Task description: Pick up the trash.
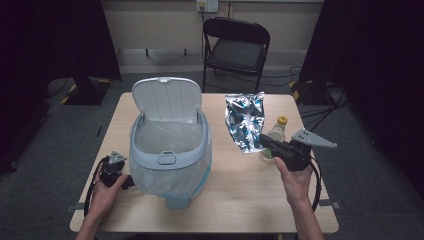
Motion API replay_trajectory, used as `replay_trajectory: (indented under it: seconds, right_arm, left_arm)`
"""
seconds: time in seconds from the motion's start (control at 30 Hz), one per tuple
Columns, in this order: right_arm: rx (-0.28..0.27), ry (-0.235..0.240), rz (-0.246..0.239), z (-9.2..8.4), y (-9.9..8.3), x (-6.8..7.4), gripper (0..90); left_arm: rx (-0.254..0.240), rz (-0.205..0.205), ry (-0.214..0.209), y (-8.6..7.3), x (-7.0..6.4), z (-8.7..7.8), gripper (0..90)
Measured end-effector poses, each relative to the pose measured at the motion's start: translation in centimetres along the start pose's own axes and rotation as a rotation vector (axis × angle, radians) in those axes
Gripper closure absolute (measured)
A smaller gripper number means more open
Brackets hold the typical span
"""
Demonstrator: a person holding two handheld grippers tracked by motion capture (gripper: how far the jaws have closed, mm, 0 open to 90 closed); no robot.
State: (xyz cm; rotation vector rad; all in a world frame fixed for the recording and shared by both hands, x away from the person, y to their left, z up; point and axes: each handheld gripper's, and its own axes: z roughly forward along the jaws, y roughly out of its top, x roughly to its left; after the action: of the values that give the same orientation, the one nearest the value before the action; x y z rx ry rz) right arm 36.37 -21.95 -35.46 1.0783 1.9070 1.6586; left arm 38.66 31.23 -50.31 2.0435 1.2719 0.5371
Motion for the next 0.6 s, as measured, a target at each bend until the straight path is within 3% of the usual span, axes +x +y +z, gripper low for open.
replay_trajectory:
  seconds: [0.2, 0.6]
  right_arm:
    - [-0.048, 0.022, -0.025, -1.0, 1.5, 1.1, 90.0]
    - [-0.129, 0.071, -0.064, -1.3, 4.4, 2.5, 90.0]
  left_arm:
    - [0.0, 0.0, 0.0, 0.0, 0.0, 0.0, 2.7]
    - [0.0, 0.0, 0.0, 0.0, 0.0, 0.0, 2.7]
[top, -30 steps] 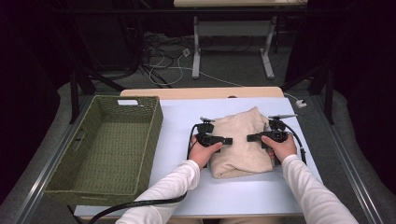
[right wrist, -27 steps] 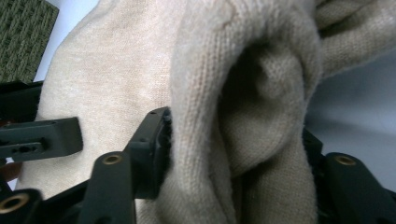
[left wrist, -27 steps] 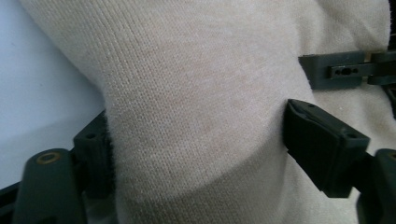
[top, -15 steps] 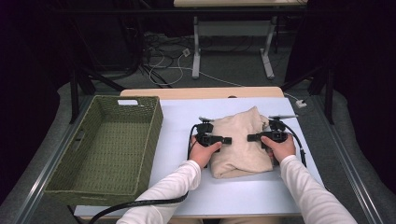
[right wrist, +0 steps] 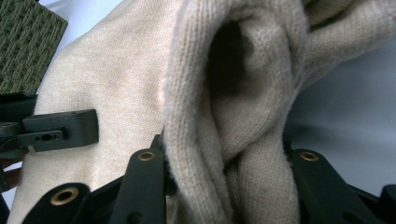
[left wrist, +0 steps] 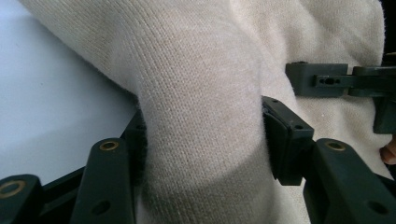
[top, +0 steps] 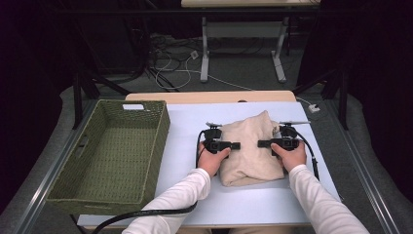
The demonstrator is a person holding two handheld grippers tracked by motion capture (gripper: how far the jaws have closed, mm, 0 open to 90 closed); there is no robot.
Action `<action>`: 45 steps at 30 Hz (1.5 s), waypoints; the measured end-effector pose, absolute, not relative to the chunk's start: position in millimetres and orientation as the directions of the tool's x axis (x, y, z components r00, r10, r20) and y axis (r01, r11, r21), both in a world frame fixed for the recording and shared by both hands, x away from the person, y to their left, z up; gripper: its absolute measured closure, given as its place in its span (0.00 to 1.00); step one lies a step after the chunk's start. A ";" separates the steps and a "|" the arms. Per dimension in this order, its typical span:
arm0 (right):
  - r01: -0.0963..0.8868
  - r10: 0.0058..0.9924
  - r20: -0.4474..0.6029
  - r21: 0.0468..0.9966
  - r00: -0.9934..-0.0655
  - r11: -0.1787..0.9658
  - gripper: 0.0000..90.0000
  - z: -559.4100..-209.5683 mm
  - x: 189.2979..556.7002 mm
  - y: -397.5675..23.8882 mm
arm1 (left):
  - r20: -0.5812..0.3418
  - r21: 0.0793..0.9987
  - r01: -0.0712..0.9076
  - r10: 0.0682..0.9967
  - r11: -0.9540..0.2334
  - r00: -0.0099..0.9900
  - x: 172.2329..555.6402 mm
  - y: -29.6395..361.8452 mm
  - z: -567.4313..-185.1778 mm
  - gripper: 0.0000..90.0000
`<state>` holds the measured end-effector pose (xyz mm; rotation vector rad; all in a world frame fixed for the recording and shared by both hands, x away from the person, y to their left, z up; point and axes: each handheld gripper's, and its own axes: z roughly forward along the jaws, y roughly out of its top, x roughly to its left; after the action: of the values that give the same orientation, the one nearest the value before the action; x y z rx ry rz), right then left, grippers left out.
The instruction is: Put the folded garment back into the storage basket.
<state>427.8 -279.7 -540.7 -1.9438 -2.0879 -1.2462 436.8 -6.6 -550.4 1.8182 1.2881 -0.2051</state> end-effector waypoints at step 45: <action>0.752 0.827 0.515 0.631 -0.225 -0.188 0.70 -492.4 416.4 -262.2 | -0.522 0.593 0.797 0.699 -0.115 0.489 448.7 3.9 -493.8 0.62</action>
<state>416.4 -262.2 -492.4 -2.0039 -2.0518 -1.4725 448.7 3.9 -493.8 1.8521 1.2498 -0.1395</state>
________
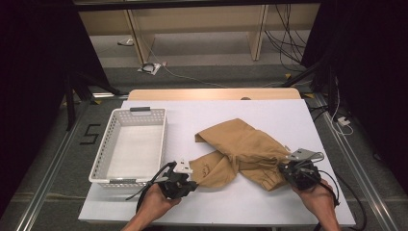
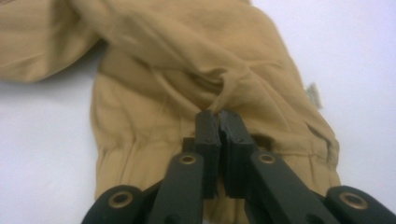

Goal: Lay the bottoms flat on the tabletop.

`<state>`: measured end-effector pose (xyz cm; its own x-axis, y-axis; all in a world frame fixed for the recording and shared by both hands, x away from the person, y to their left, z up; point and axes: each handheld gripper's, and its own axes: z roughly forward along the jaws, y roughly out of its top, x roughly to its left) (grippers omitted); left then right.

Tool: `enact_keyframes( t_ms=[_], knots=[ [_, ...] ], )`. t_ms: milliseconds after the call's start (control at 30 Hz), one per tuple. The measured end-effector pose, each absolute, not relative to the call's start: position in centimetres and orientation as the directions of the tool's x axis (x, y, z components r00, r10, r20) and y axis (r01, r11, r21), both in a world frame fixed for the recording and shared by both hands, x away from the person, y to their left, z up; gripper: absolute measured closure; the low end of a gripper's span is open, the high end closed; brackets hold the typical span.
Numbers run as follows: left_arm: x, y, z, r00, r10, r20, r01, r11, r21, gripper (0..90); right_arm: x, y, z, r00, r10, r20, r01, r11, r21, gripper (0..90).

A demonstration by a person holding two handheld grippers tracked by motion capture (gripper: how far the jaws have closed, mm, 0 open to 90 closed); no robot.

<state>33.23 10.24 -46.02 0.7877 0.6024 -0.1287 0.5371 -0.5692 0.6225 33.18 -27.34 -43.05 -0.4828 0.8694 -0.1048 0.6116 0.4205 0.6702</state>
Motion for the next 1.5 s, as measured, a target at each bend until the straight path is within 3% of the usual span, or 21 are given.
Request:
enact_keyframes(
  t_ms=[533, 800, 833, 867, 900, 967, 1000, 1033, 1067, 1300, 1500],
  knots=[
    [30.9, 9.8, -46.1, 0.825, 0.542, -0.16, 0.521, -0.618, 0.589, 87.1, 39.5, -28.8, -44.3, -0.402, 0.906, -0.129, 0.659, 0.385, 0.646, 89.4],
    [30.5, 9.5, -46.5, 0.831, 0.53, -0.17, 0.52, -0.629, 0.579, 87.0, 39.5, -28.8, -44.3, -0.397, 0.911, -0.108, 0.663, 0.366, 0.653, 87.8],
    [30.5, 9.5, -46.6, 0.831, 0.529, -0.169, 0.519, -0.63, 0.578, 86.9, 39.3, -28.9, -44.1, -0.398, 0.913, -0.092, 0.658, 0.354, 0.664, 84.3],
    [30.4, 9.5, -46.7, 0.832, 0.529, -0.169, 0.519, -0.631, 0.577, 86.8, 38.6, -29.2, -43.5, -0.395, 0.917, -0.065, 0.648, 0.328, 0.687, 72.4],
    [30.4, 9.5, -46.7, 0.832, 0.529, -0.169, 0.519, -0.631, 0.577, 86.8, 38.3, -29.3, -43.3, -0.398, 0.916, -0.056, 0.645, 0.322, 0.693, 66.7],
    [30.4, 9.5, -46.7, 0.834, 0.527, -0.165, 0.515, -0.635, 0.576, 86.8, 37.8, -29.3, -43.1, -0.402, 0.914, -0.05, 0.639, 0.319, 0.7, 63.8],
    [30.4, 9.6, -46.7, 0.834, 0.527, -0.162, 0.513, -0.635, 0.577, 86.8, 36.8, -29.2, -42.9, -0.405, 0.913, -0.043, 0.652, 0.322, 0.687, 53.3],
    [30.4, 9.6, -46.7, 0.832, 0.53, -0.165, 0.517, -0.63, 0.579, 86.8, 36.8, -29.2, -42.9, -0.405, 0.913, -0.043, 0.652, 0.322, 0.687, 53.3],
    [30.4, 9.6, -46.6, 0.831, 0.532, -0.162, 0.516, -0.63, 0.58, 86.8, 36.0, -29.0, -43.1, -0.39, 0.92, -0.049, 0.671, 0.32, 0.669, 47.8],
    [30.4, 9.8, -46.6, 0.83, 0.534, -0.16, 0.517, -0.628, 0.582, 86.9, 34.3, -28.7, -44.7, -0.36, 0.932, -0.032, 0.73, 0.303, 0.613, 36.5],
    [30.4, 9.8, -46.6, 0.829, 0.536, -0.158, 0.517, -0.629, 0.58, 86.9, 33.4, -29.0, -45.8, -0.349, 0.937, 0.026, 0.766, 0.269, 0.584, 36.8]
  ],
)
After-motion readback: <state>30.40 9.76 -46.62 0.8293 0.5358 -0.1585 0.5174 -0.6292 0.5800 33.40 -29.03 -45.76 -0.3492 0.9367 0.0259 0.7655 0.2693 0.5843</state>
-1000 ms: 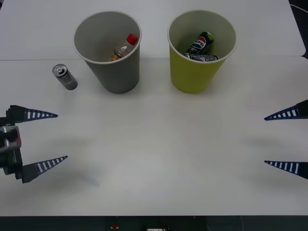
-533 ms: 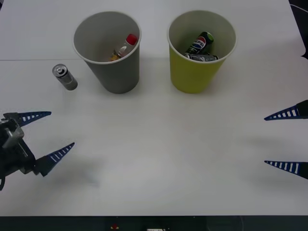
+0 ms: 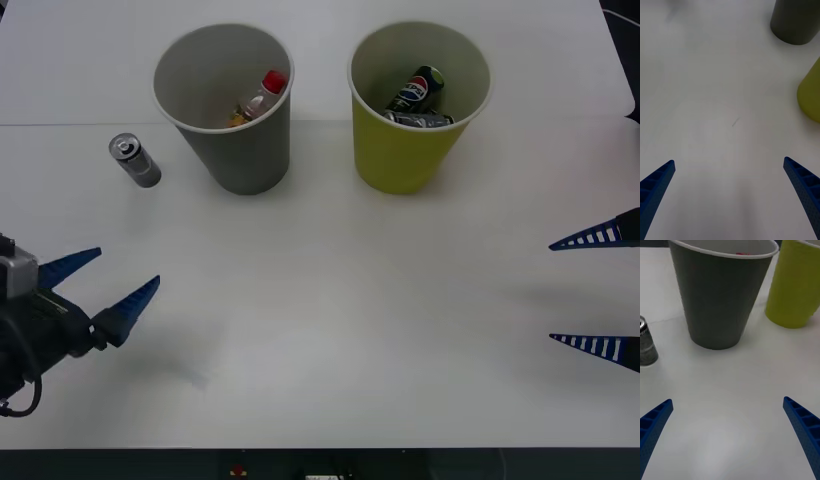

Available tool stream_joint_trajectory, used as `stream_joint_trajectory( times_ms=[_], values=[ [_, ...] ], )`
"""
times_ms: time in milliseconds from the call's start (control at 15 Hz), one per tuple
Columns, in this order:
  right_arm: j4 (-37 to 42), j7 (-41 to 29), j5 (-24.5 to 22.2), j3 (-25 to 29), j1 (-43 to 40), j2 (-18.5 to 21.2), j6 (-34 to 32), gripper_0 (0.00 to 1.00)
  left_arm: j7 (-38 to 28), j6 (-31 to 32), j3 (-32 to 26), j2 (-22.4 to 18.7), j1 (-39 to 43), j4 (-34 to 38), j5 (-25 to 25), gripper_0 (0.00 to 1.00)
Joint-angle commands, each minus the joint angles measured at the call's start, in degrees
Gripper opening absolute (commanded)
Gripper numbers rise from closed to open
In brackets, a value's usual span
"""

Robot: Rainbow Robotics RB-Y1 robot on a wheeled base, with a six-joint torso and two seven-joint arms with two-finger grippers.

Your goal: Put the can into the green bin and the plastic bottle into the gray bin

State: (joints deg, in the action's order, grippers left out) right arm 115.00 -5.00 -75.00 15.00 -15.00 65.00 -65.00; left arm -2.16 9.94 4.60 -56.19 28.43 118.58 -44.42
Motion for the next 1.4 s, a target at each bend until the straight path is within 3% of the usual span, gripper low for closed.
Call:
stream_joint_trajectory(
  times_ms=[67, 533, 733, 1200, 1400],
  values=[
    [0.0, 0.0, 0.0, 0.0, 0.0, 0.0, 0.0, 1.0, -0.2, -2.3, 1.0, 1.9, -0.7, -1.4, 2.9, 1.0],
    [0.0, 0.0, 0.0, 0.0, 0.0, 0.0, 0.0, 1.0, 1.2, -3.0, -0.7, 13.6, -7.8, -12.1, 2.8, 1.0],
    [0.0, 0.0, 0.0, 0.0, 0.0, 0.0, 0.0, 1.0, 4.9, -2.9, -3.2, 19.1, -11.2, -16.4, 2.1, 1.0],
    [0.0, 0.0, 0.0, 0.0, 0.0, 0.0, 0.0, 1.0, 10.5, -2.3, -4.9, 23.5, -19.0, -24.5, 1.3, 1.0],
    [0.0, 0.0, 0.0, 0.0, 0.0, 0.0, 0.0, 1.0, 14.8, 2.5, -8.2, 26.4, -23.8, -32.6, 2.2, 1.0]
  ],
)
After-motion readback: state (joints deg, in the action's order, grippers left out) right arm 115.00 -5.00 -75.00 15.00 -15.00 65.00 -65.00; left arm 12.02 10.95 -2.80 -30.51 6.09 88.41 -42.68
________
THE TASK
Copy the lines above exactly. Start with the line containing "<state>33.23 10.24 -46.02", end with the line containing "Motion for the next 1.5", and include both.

ANSWER TO THIS EXERCISE
<state>33.23 10.24 -46.02 0.7877 0.6024 -0.1287 0.5371 -0.5692 0.6225 33.18 -27.34 -43.05 -0.4828 0.8694 -0.1048 0.6116 0.4205 0.6702</state>
Motion for the next 1.5 s, as measured, a target at each bend until the straight path is within 3% of the usual span, or 21 are given.

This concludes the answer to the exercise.